By 1853 the continental United States was complete and what Professor Nugent calls Empire II began. Empire I had been acquired with the idea of settlement, which occurred in the American West with astonishing speed. Empire II, however, was not meant for settlement, at least at first. The biggest part of Empire II was Alaska, which became American for much the same reason that Louisiana had about 60 years earlier: a European empire wanted to be rid of it and didn’t want Britain to get it.

The rest of Empire II was added in the late 19th century and, except for the Philippines, consisted mostly of small islands in the Pacific, like Guam, American Samoa and Hawaii. Puerto Rico and, finally, the Virgin Islands, bought from Denmark in 1917, rounded out this overseas empire.

But a major part of Empire II was the control the United States exercised over foreign countries that were nominally independent. American protectorates were established in many countries in the Caribbean basin, with the Marines sent to keep peace (and, of course, safeguard American commercial interests). But with the end of World War I the American taste for foreign empire began to evaporate. By the middle of the 1930s the Marines were out of places like Nicaragua, and the Philippines was self-governing and on its way to independence.

Up to this point “Habits of Empire” is both a readable and valuable work in American history. Unfortunately the author felt compelled to add a postscript, “The Global Empire,” on the United States in the post-World War II world. He calls this phase of American history Empire III, and his depiction of it is somewhere between highly tendentious and simply, well, silly.

For one thing, he covers 63 years of enormous global change in a mere 12 pages, which doesn’t leave much room for explaining extremely complex events or providing context. For instance, Professor Nugent writes, quoting with obvious approval another historian (Robert Kagan), that globalization is simply “ ‘a process whereby American-style market economics engulfed nearly the entire world’ in a manner similar to how white Americans put Indians’ land ‘to better use’ in the 1800s.” To describe globalization as nothing more than American economic imperialism is ludicrous. He might at least have noted that globalization has enormously enriched the entire world, not just the United States.

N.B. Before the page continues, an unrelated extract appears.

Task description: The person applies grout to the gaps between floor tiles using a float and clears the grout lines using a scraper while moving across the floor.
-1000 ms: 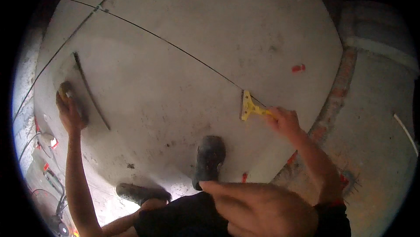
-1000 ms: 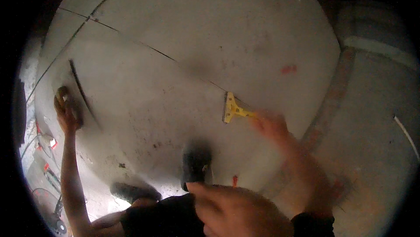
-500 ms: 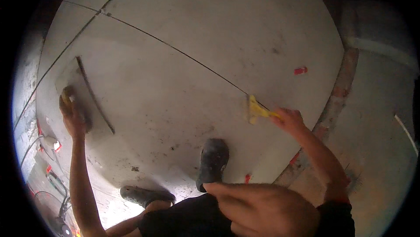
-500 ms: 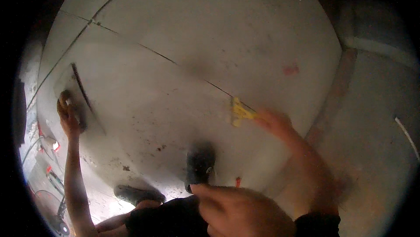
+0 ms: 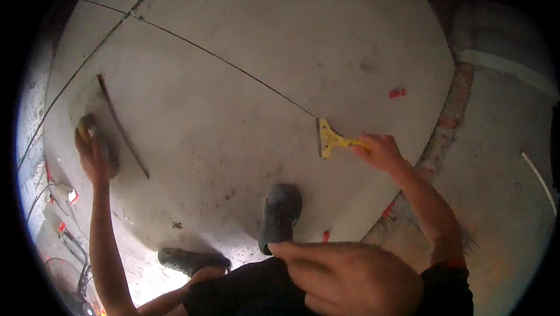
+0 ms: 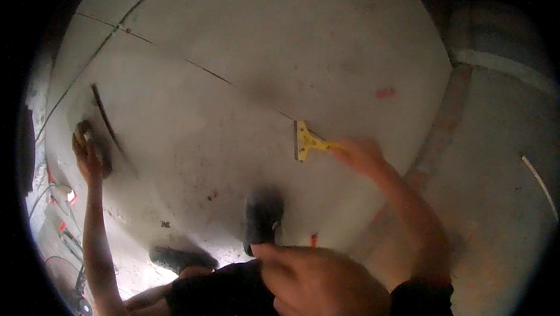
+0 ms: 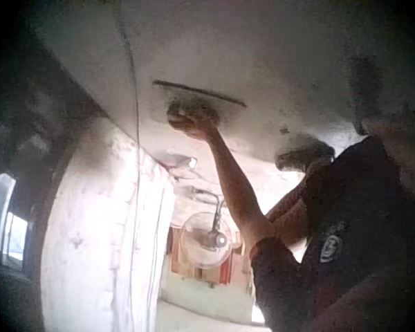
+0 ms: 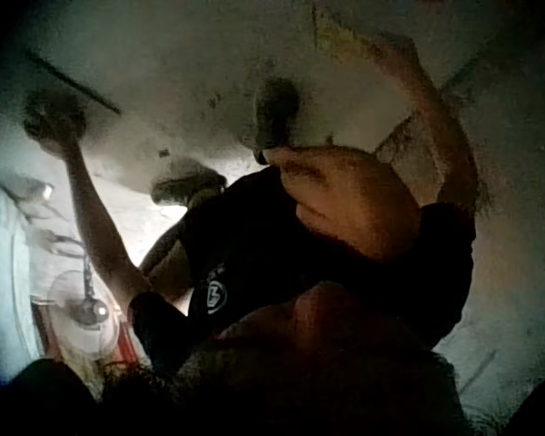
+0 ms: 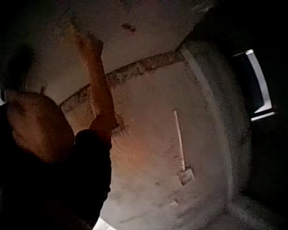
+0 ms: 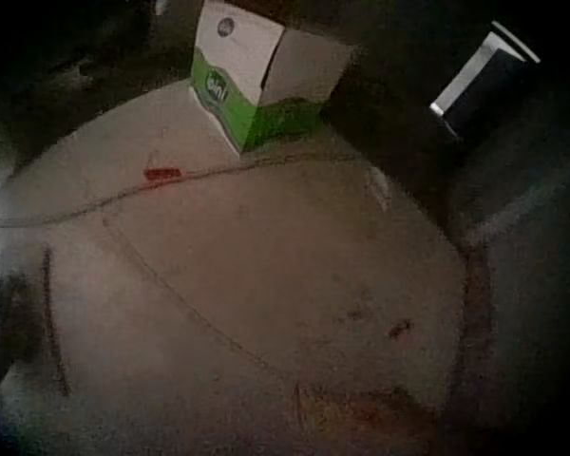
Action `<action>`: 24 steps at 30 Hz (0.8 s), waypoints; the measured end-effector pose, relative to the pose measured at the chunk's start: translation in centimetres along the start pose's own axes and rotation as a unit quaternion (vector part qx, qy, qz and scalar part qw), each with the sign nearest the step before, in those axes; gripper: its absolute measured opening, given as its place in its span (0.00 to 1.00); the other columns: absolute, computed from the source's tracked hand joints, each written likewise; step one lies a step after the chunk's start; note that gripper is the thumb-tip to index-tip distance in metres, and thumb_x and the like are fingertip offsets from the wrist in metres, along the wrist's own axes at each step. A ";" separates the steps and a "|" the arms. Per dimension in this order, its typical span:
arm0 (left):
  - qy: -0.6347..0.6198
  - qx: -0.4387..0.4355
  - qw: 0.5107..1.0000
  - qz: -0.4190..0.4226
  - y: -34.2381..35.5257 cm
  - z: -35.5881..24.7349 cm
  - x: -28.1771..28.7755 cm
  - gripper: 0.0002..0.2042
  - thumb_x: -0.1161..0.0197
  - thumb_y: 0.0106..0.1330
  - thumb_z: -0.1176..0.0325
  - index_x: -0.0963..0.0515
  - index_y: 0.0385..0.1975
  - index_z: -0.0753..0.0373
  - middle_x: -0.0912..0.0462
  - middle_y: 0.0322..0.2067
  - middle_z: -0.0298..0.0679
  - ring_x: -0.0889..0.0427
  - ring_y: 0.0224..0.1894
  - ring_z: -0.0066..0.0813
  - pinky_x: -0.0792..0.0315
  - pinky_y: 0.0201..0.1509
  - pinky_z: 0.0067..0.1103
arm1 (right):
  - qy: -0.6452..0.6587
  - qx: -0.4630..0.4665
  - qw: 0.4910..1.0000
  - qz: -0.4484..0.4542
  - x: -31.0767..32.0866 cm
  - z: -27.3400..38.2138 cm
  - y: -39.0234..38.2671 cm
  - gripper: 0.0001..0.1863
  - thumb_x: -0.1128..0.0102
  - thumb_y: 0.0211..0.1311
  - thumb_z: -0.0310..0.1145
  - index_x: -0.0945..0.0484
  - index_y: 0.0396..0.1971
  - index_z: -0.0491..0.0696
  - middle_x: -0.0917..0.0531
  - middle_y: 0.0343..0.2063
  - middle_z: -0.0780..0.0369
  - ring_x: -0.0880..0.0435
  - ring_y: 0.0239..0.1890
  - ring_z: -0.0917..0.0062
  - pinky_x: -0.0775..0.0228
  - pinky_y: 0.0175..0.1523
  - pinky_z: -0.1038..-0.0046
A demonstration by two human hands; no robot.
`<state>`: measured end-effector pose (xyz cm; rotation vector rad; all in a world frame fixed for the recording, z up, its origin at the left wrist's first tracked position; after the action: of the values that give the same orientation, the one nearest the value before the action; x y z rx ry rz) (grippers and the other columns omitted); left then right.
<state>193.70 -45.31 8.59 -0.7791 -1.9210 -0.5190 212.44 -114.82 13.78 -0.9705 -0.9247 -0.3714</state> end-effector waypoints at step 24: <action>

For another, he is often wrong on his facts. He writes that “there was no significant peace dividend” after the fall of the Berlin Wall and the collapse of communism, and that there were no military base closings. In fact the total Department of Defense budget, in constant dollars, fell by more than 30 percent between 1989 and 1998, and there have been five rounds of base closings, enacted despite considerable political pain.

In short, he buys completely into the visceral anti-Americanism, seeing American self-aggrandizing imperialism everywhere while scarcely noting that the free world was engaged in a decades-long, worldwide struggle against a ruthless tyranny.

In all, “Habits of Empire” is an excellent book as long as one ignores the historical claptrap of the postscript, which is an embarrassment to the author and publisher and an insult to the reader.

John Steele Gordon is the author of “An Empire of Wealth: The Epic History of American Economic Power” (HarperCollins, 2004).